As the radio station was continuous they could not measure distance, only angle. Later they figured out if you send the radio waves as short pulses you can measure distance as well. The problem with the first radars using 30 Mhz was they needed HUGHE antennas to get any angular precision (chain home had antennas some 100m high I think and forming base receiving pairs hundreds of meters apart), therefore one uses normally 1000 Mhz to 17000 Mhz radars today (the higher the frequency the better precision but the atmosphere attenuation also increases, making a 17000 Mhz radar a short range one). The first radars had separate transmit and receive antennas, this was later rationalized to the same antenna which transmit a pulse and then listens, then send a new pulse and then listens. The interval between sending and listening is the pulse repetition frequency.

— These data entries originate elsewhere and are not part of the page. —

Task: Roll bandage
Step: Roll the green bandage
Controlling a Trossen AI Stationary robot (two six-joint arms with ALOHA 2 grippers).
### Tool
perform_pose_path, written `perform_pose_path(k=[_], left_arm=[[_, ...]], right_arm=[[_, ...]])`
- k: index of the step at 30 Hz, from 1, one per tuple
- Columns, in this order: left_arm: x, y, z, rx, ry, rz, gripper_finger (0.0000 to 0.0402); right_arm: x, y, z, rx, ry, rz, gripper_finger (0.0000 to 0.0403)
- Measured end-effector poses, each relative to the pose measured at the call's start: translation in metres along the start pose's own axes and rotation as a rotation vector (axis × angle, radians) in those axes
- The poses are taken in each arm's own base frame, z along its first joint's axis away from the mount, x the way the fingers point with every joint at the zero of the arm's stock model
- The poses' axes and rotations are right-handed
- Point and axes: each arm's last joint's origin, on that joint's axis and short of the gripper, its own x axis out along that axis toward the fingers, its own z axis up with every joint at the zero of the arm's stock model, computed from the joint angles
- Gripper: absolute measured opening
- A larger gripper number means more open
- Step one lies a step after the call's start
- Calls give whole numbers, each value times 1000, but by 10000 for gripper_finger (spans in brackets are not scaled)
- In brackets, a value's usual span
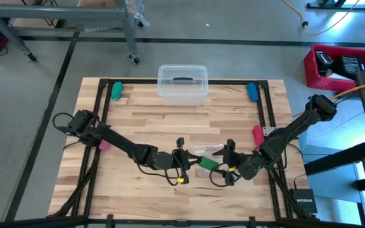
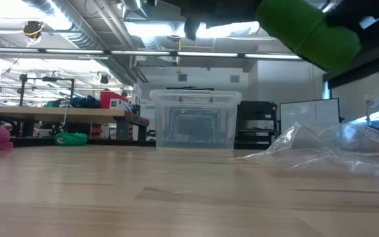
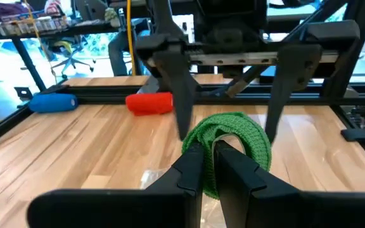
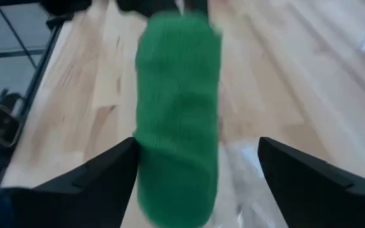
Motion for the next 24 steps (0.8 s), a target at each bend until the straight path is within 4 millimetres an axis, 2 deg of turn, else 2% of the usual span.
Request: perform_pose_path(k=[5,8,13,17,20,24], left_arm=[[0,0,0,0,5,-1,27],[0,0,0,-1,3,-6,27],[0,0,-1,-18,12,-6,27],[0,0,-2,-56,17,-12,29],[-2,2,1,-56,32,-12,46],[-15,9,17,-49,84,-6,93]], right_arm=[[11,8,2,-75,-48,23,302],[21,5,3,-102,-59,-4,277],[33,-2,3,-96,-15,15,216],[36,-1,1,-104,6,42,161],[35,-1,0,-134,18,43,135],[32,-2,1,-139,29,57,128]])
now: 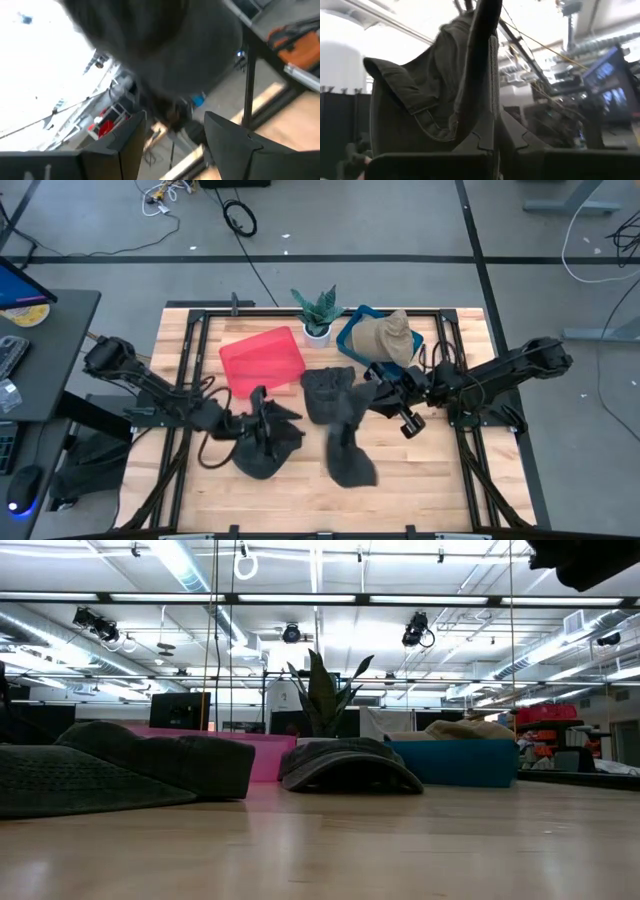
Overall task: Pick & Place hat
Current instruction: Put the right black cap into the pink bin
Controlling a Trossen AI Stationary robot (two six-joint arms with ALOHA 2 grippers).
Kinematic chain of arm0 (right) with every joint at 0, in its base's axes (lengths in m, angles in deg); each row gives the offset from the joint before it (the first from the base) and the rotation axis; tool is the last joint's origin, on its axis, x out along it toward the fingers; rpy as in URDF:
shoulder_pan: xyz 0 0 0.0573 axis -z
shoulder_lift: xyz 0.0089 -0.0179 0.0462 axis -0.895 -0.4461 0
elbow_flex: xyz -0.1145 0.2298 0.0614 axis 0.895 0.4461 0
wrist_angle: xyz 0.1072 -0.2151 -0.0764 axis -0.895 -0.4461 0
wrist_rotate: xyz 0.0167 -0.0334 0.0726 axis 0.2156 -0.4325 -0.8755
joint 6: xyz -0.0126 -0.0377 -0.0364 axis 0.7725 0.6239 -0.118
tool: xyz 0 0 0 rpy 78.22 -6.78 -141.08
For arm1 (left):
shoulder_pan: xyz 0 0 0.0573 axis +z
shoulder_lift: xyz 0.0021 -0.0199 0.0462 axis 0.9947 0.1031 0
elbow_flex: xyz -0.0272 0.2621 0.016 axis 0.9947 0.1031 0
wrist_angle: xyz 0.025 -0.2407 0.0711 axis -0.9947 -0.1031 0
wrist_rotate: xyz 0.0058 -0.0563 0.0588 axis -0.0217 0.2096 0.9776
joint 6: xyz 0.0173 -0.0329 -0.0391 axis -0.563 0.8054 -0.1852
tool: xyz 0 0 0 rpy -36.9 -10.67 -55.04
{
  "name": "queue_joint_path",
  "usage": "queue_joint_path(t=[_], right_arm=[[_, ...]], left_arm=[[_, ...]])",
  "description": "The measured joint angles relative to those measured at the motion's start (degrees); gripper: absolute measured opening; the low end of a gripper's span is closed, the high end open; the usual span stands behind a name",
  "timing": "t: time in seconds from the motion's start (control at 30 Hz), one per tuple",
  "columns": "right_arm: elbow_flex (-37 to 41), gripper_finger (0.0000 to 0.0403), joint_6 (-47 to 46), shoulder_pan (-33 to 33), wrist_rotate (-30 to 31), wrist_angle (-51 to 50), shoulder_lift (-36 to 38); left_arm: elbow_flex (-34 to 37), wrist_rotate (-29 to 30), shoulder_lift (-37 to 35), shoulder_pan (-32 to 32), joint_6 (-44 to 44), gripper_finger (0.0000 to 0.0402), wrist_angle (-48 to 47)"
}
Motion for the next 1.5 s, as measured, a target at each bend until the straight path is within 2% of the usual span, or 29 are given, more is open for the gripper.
queue_joint_path(t=[0.27, 0.57, 0.77, 0.93, 1.1, 1.27, 1.5], right_arm=[[-2.29, 0.0002, -5.94, 0.82, 1.91, -2.02, -5.44], [-9.99, 0.0002, -8.6, 0.82, 0.35, -6.21, -14.07], [-10.45, 0.0002, -9.22, 0.82, 0.25, -6.11, -14.93], [-10.45, 0.0002, -9.36, 1.03, 0.12, -5.97, -14.93], [-10.43, 0.0002, -9.38, 1.26, -0.27, -6.05, -14.93], [-10.38, 0.0002, -9.41, 1.26, -0.26, -6.08, -14.93], [-10.36, 0.0002, -10.45, 1.26, -0.28, -6.47, -14.93]], left_arm=[[-5.44, 3.62, 3.59, -4.71, -7.03, 0.0206, -1.23], [-8.7, 11.08, 7.28, -6.77, -13.87, 0.0206, -1.3], [-9.05, 17.74, 7.31, -10.11, -18.26, 0.0206, 0.03], [-9.05, 16.72, 7.26, -12.54, -21.37, 0.0206, 1.47], [-9.05, 19.9, 7.26, -14.11, -24.11, 0.0206, 2.52], [-9.05, 19.72, 7.26, -14.34, -24.32, 0.0206, 3.4], [-9.05, 12.95, 7.26, -11.85, -20.59, 0.0206, 2.82]])
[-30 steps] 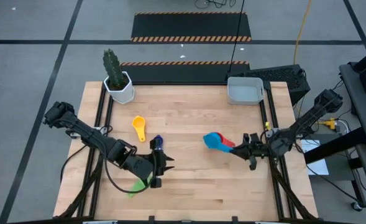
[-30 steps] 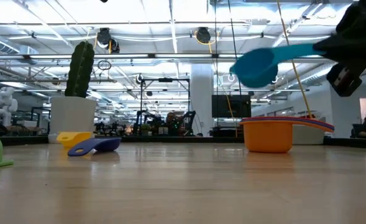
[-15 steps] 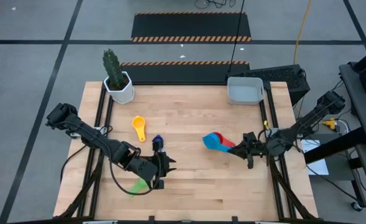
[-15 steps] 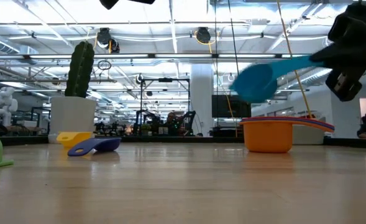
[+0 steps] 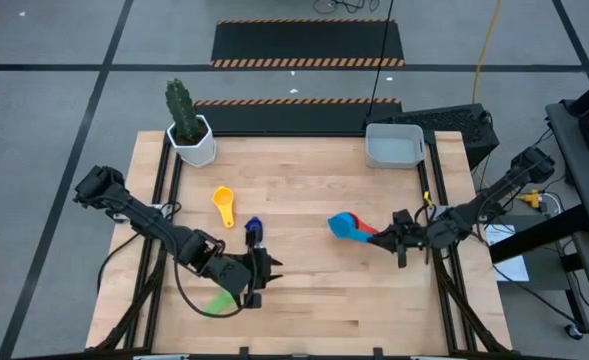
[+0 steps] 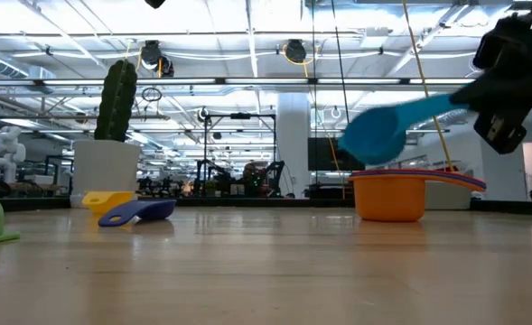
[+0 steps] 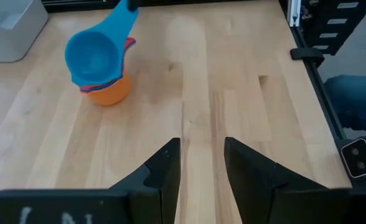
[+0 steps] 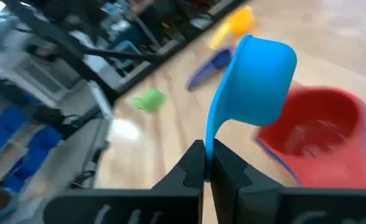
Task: Nest measuring cups in basket
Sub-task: Stack the light blue measuring cup on top of the red measuring cup
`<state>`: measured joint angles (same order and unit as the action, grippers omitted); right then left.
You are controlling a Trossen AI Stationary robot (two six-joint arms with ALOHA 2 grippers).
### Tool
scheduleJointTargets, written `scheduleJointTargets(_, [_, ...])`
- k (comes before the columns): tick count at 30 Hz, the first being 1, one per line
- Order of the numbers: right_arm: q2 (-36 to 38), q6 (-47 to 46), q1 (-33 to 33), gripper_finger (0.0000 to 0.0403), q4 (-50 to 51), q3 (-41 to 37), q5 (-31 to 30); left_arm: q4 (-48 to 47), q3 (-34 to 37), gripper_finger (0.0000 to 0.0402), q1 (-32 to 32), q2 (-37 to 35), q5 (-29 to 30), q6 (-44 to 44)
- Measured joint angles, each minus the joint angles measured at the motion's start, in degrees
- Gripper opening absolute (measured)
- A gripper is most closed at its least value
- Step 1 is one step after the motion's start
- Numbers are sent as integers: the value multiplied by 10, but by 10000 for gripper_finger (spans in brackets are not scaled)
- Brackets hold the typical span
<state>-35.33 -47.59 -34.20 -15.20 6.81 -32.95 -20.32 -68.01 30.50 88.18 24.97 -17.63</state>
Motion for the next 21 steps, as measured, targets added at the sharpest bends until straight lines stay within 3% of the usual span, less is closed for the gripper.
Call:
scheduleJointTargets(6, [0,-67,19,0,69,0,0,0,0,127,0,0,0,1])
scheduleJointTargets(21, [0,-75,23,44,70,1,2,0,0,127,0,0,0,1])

The typical ATC and approach radars you see on airports have 3000 to 6000 Mhz carrier frequency.



Non French in France
User currently offlineNovice From United Kingdom, joined Aug 2012, 90 posts, RR: 0
Reply 8, posted (1 year 6 months 3 weeks 4 days 15 hours ago) and read 2291 times:

Thanks for helping me out with that wealth of information guys, i have learned a lot on radars, frequencies, wavelengths and pulses that i simply wouldn't of grasped with reading it from a book!